Thomas Meaney writes that far-right parties are represented ‘in every Scandinavian parliament save Denmark’ (LRB, 21 September). There is room for discussion of the definition of ‘far-right’ but most observers are agreed that the Dansk Folkeparti (the Danish People’s Party) is a far-right party, and it has been represented in the Danish parliament since 1998. It has never been in government but has exerted its influence by pulling conservative parties and political debate to the right, especially on immigration and ‘cultural’ issues. Its founding principles were to protect the freedom and cultural heritage of the Danish people, and to do so by, among other ways, upholding the role of the Lutheran Church. Some of the more outspoken and xenophobic members of DF have been Lutheran pastors. In 2008 the party’s leader declared himself to be anti-Muslim. In 2010 the party adopted a policy opposing any immigration from non-Western countries. It rejects multiculturalism. DF has been less outspoken than other far-right parties and movements in Europe and the US, but its influence on other parties’ policies and approach to elections has been significant.

Blaine Stothard
London SW9

Penis-Snatching

Malcolm Gaskill’s otherwise comprehensive review of Ronald Hutton’s The Witch omits any reference to one of the most persistent superstitions associated with witchcraft, ancient and modern: the deep-rooted dread of becoming a victim of penis-snatching (LRB, 2 November).

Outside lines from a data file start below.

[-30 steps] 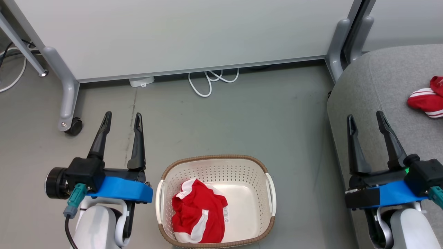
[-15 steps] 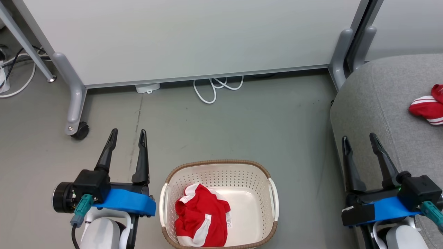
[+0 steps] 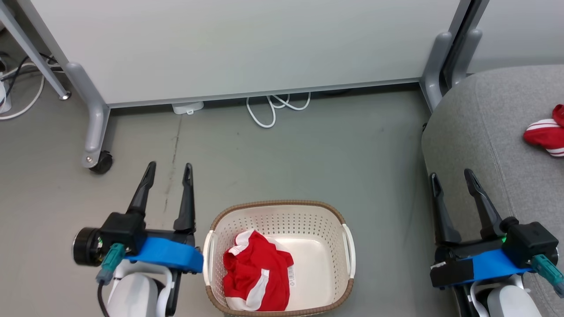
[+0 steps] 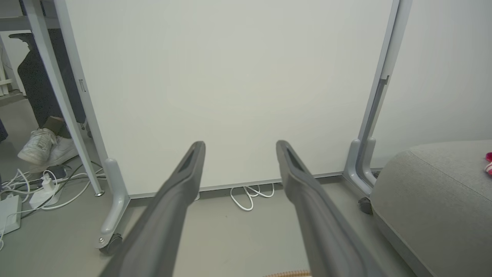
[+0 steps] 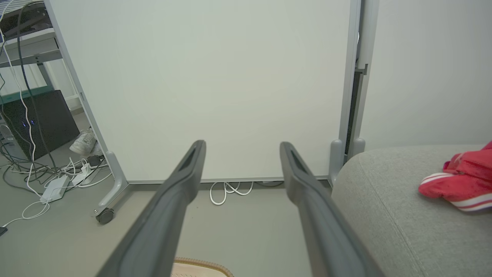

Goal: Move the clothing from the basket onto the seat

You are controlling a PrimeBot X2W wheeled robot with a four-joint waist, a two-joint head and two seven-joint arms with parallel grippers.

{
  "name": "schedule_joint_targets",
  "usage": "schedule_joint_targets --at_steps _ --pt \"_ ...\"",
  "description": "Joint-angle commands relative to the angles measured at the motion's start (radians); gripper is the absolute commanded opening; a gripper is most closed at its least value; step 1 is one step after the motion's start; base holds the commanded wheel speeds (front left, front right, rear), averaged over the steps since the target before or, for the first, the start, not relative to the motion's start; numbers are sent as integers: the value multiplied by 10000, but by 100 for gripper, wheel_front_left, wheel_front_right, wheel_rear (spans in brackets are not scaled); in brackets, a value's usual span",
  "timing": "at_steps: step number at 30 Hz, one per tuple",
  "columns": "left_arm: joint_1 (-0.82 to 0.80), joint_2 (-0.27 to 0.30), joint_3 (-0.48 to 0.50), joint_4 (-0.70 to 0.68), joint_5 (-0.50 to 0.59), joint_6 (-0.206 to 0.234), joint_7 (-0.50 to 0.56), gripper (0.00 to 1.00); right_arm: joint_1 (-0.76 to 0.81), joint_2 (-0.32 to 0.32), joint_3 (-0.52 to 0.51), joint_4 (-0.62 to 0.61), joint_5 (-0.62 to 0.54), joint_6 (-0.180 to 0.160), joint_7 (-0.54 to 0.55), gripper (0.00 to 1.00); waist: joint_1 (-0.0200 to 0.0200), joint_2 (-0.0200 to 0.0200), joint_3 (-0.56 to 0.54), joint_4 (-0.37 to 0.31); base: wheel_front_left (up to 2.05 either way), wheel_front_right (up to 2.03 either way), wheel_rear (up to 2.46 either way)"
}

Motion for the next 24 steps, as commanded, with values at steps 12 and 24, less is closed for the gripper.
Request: schedule_joint_targets --at_steps 12,24 --pt "-2219 1203 -2420 1259 -26 -14 -29 100 -1212 20 195 -347 -47 1 -4 100 0 0 1527 -674 0 0 0" --pt "-4755 2256 -5426 3442 -600 -12 -27 100 -2642 22 271 -800 191 1 -5 100 0 0 3776 -1591 0 0 0"
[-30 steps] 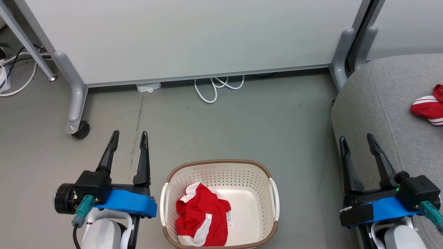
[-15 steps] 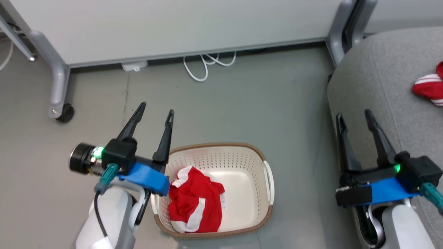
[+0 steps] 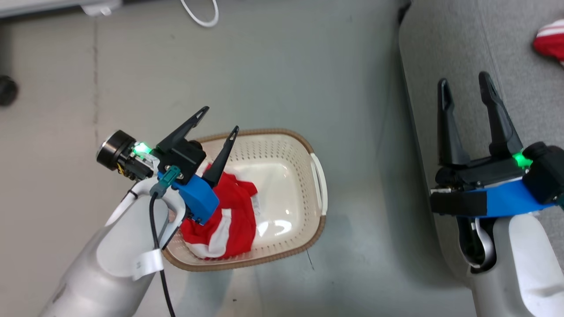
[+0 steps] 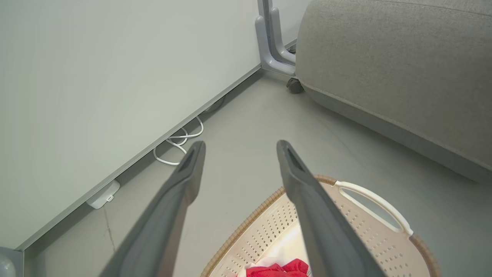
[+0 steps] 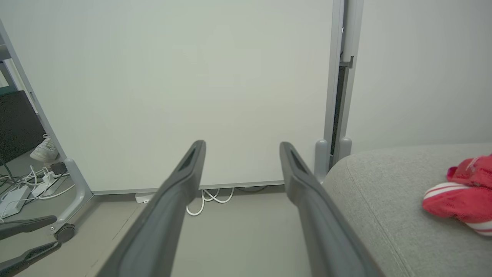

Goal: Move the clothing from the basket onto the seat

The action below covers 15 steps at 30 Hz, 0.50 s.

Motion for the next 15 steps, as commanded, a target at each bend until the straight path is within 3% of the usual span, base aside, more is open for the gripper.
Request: schedule_joint_targets --at_steps 1,15 --pt "-226 63 -117 91 -59 -7 -27 100 -172 17 28 -47 54 1 -5 100 -2 0 614 -396 0 0 0" --pt "-2428 329 -4274 3271 -1218 -7 108 100 -1269 17 430 -327 252 1 -5 100 -2 0 2636 -1012 0 0 0"
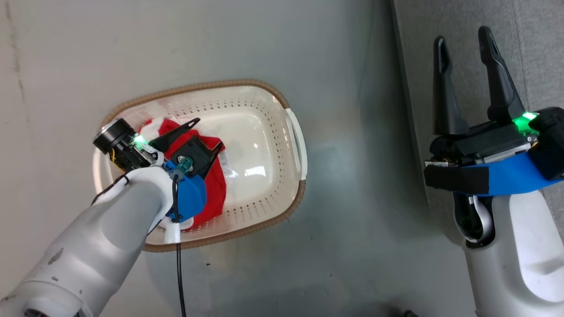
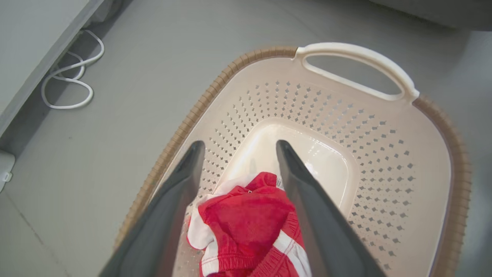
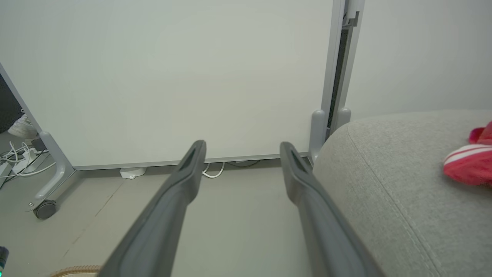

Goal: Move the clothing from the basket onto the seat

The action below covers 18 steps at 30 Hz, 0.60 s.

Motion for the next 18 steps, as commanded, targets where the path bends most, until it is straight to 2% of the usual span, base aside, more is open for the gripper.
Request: schedule_joint_targets --at_steps 1,8,12,18 --pt "-217 30 -218 121 -131 -7 71 100 -199 17 8 -42 73 1 -5 100 -3 0 415 -222 0 0 0" --pt "-867 192 -1844 809 -957 -7 1183 100 -487 17 94 -245 153 1 -5 100 -3 0 1345 -517 0 0 0" --pt "-1030 329 -2067 842 -797 -7 2148 100 -656 17 147 -410 167 1 -5 100 -3 0 1833 -655 0 0 0" --pt "-1003 541 -2097 617 29 -7 4020 100 -830 17 344 -939 112 1 -5 100 -3 0 2524 -795 0 0 0"
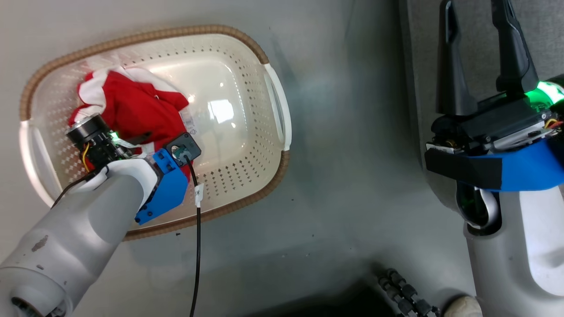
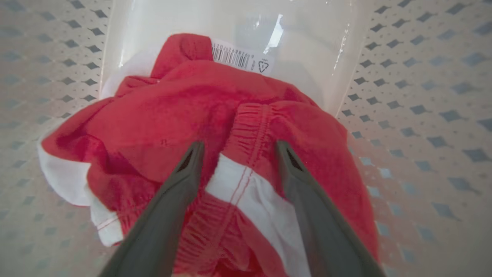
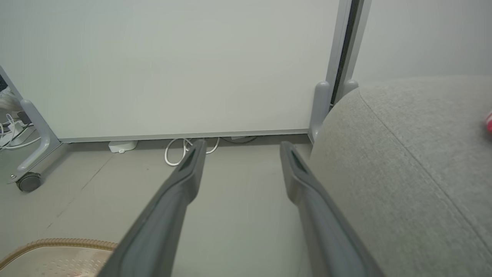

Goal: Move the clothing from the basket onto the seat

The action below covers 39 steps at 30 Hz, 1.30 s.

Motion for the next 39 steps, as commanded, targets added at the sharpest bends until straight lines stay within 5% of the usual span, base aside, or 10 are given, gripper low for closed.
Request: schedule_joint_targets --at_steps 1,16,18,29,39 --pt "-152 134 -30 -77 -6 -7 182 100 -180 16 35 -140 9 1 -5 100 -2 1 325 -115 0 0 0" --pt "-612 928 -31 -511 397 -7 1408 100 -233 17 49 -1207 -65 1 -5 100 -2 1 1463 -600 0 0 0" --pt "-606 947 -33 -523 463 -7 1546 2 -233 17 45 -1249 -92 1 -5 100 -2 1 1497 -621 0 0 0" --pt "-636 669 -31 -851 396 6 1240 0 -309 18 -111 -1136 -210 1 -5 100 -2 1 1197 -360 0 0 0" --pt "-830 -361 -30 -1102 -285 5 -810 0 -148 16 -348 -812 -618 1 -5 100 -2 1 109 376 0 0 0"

Examining this phenomenon in his delightful book On Monsters: An Unnatural History of Our Worst Fears, the American academic Stephen Asma cited cases in which men claimed to have been deprived of the precious organ following encounters with Satan’s sexually voracious handmaidens. More likely an instance of hallucination, he concluded, wondering if this might have had more to do with covering up the shame of erectile dysfunction. Over the past two decades, anthropologists working in West and Central Africa have recorded a growing number of instances of ‘genital theft’, seemingly linked to a resurgence of belief in witchcraft. As Gaskill observed, this has resulted in innocent women being savagely murdered as suspected witches.

Philip Jacobson
London SW15

The Flight to Dunkirk

My great-grandfather, Major (later, Major-General) Mohammed Akbar Khan, commanded the Indian units at Dunkirk and it is interesting to compare his experience with the experience of Jonathan Raban’s father (LRB, 5 October). Nana Abu, as we called him, had previously served in the First World War, and would go on to serve with the British in Burma. He joined the Indian Army as a private at the age of 17 and rose to become one of the first ‘native’ officers and then one of the first ‘native’ generals of the British Indian Army, despite the manifold prejudice that he described in his memoirs. A portrait of him hangs in the Imperial War Museum.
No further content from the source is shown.